Planning the Implementation › Appointing a Security Administrator

Appointing a Security Administrator

The SA serves as the central coordinator for information security and represents a permanent staff position. The SA’s responsibility encompasses all phases of implementing CA ACF2 for z/VM (that is, initial planning, migrating to full security, and ongoing administrative activities). Most of the CA ACF2 for z/VM effort occurs early, during the planning and implementation phases (usually the first few months). After CA ACF2 for z/VM controls have been integrated into production systems, the SA must make an ongoing effort to properly enforce security measures. Ongoing administrative functions for CA ACF2 for z/VM include:

• Updating CA ACF2 for z/VM databases
• Reviewing CA ACF2 for z/VM reports
• Following up on questionable acts or possible violations (based on these reports).

These administrative functions and responsibilities can be centralized or decentralized. One way to decentralize the administrative responsibilities is to authorize people throughout the organization to fill out forms that request changes to logonid records, access rules, or other CA ACF2 for z/VM security controls. You can centralize the validation and updating function by requiring that requests be forwarded to the SA, who performs the updates.

Whether CA ACF2 for z/VM administration is centralized or decentralized (and to what degree) depends on your size, structure, and unique needs. CA ACF2 for z/VM lets you decide how administration is handled, both initially and on a continuing basis.

Planning also requires that you determine the scope of authority for various users (whether they should be allowed to update logonid records and access rules). In a decentralized environment, multiple SAs can have jurisdiction over limited groups of users, data, or resources. These limitations are imposed through CA ACF2 for z/VM scoping features. See the Administrator Guide for details.

The Security Administrator’s Workload after Implementation

The total workload of the SA after CA ACF2 for z/VM implementation depends on:

• The volume of work on the system.
• The degree of centralization or decentralization of CA ACF2 for z/VM administrative duties (for example, how many users have the SECURITY or ACCOUNT privilege).
• Centralization or decentralization of responsibilities and authorization functions.
• Site commitment to data security. This commitment is reflected in areas such as the level of CA ACF2 for z/VM rules, follow‑up actions taken on violation attempts, and whether you are using special interfaces.

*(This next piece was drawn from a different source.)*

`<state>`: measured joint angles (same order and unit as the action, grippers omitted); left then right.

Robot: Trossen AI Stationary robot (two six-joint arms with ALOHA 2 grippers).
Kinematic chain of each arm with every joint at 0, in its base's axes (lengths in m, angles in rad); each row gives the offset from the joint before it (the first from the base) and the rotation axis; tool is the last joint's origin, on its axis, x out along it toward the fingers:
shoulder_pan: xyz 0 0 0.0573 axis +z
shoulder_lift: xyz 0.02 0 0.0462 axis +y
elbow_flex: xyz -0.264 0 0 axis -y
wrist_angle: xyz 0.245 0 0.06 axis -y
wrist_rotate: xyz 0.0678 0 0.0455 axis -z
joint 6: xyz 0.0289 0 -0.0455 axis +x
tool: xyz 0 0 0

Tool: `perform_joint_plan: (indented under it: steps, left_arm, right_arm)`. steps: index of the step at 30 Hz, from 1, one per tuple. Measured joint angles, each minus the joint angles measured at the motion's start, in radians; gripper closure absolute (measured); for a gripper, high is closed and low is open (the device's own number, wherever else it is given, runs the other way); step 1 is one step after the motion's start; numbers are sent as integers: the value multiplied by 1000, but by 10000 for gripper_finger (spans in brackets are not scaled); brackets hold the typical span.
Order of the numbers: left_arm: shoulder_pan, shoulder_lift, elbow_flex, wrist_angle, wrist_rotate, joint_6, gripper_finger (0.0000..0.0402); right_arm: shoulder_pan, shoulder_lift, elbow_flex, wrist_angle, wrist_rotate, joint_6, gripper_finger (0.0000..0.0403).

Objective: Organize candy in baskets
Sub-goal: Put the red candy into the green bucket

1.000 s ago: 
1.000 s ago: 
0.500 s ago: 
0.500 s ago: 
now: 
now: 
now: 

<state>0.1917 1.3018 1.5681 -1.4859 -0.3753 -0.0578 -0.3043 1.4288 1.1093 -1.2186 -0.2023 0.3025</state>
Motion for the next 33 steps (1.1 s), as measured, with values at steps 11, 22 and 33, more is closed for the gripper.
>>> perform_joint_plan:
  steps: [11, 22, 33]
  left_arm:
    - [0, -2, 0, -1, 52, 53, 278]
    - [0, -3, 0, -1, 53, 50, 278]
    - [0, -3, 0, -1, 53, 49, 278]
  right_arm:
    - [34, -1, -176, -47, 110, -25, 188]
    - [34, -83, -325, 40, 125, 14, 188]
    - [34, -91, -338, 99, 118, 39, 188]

Activity levels and the factors mentioned above determine the person best suited for this job. Although an SA does not have to be a programmer or computer operator, a SA should have some data processing expertise. The SA normally chairs the Implementation Team and:

• Schedules meetings with other members of the team
• Performs the majority of the coordination functions
• Is instrumental in selecting CA ACF2 for z/VM system options.

After CA ACF2 for z/VM is installed, the SA coordinates administration of the system. The SA should have a relatively autonomous position in the organization. This allows for independent and unbiased decisions and enforces site policies and rules. A low‑level position inside the data processing department is not independent. The SA’s position should not be in the EDP audit area because EDP auditors must independently audit the security system and its implementation and administration. Commitment to data security is vital to achieve a standard level of protection and security enforcement.